WHAT THIS TASK INVOLVES: Please output the section of the listing below that opens with the line containing "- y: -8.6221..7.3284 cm" and closes with the line containing "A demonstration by", exactly and with nothing else.

INPUT:
·····
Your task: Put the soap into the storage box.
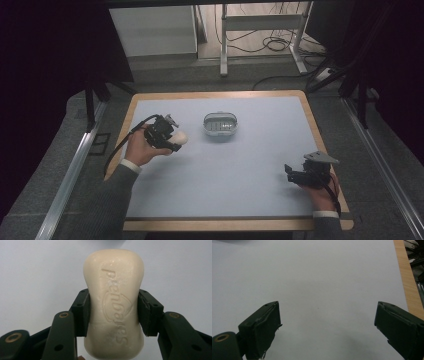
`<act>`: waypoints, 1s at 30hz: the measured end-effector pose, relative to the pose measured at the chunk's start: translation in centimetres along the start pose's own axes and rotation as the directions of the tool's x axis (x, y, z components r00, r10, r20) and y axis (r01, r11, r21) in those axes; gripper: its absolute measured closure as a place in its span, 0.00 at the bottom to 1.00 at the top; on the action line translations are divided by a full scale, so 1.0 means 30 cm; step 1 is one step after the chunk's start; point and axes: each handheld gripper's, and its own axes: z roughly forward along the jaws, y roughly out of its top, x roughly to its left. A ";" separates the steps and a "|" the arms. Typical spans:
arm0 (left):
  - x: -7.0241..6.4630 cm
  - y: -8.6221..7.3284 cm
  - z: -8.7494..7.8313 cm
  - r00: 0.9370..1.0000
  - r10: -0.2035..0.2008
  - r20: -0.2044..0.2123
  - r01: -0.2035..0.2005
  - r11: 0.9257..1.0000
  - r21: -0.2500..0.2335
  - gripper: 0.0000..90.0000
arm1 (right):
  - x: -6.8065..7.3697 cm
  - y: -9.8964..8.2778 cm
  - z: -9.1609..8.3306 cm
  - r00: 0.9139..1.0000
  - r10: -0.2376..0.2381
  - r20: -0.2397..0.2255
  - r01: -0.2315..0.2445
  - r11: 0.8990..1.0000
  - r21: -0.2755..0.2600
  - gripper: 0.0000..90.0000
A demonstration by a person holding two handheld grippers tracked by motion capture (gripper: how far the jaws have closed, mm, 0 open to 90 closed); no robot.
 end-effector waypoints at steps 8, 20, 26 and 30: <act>0.003 0.048 0.003 1.000 0.024 -0.006 -0.024 1.000 0.006 0.55 | -0.002 -0.003 0.003 1.000 0.000 0.002 0.000 1.000 0.005 0.07; 0.015 0.099 0.015 0.999 0.047 0.000 -0.047 0.999 0.021 0.55 | -0.004 -0.004 0.003 1.000 0.001 0.002 -0.001 1.000 0.003 0.07; 0.023 0.118 0.033 0.999 0.041 0.007 -0.041 0.999 0.023 0.55 | -0.004 -0.005 0.004 1.000 -0.002 0.003 0.002 1.000 0.006 0.07; 0.034 0.132 0.050 0.999 0.037 0.014 -0.038 0.999 0.035 0.55 | -0.004 -0.005 0.005 1.000 -0.001 0.004 0.001 1.000 0.006 0.07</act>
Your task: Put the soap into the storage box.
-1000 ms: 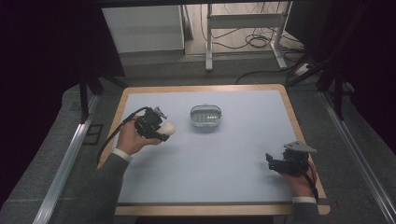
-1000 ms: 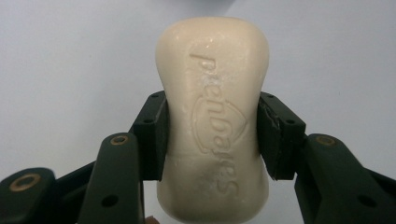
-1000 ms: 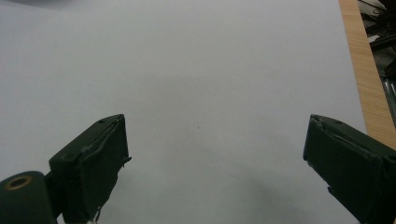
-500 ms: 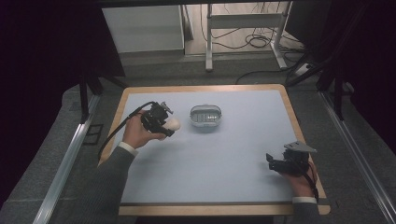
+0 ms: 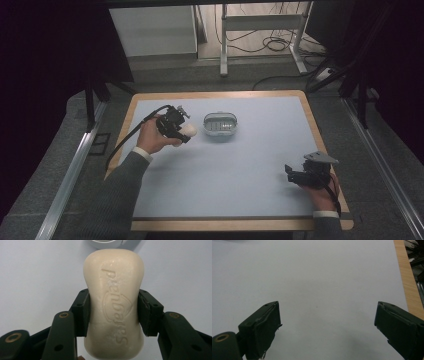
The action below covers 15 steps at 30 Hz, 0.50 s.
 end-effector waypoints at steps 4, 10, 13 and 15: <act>0.005 0.012 0.012 1.000 0.007 0.000 -0.007 1.000 0.003 0.55 | 0.002 0.000 0.000 1.000 -0.001 0.000 0.001 1.000 0.001 0.07; 0.008 0.038 0.022 1.000 0.022 -0.002 -0.022 1.000 0.011 0.55 | 0.000 0.000 0.000 1.000 -0.002 0.001 0.002 1.000 -0.003 0.07; 0.011 0.055 0.023 1.000 0.027 -0.004 -0.026 1.000 0.011 0.55 | 0.002 0.000 0.001 1.000 -0.005 0.002 0.005 1.000 0.000 0.07; 0.014 0.068 0.022 1.000 0.022 0.001 -0.022 1.000 0.013 0.55 | 0.002 0.000 0.001 1.000 -0.005 0.001 0.005 1.000 0.000 0.07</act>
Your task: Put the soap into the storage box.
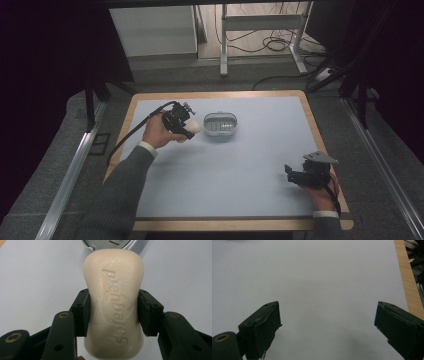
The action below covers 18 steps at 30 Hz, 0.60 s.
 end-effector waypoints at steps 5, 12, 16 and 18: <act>0.004 0.022 0.000 1.000 0.008 -0.006 -0.008 1.000 0.001 0.55 | -0.002 0.000 0.000 1.000 0.000 0.001 0.000 1.000 0.000 0.07; -0.001 0.054 0.006 1.000 0.017 0.013 -0.017 1.000 -0.023 0.55 | -0.002 0.000 -0.001 1.000 -0.001 0.001 0.001 1.000 0.000 0.07; -0.002 0.070 0.013 0.999 0.031 -0.010 -0.031 0.999 -0.004 0.55 | -0.002 0.000 -0.001 1.000 -0.002 -0.001 0.002 1.000 -0.003 0.07; -0.004 0.079 0.014 0.999 0.037 -0.006 -0.037 0.999 -0.005 0.55 | -0.001 -0.001 0.001 1.000 -0.004 0.000 0.004 1.000 0.000 0.07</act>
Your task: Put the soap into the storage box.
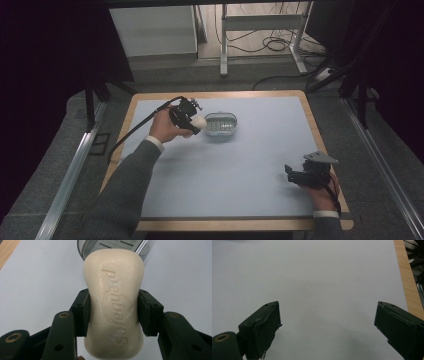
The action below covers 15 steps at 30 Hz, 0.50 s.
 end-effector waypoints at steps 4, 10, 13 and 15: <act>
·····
PROBLEM SOLUTION:
  - y: -8.6221..7.3284 cm
  - z: -8.7494..7.8313 cm
  - r00: 0.9370..1.0000
  - r10: -0.2035..0.2008
  - r20: -0.2044..0.2123
  - r01: -0.2035..0.2005
  - r11: 0.9257..1.0000
  - r21: -0.2500..0.2335
  - gripper: 0.0000..90.0000
arm1 (right):
  - x: -6.8065..7.3697 cm
  - y: -9.8964..8.2778 cm
  - z: -9.1609..8.3306 cm
  - r00: 0.9139..1.0000
  - r10: -0.2376..0.2381
  - r20: -0.2397..0.2255
  - r01: -0.2315..0.2445
  - r11: 0.8990..1.0000
  - r21: -0.2755..0.2600
  - gripper: 0.0000..90.0000
A demonstration by a person holding two handheld grippers tracked by motion capture (gripper: how far the jaws have closed, mm, 0 open to 90 closed); no robot.

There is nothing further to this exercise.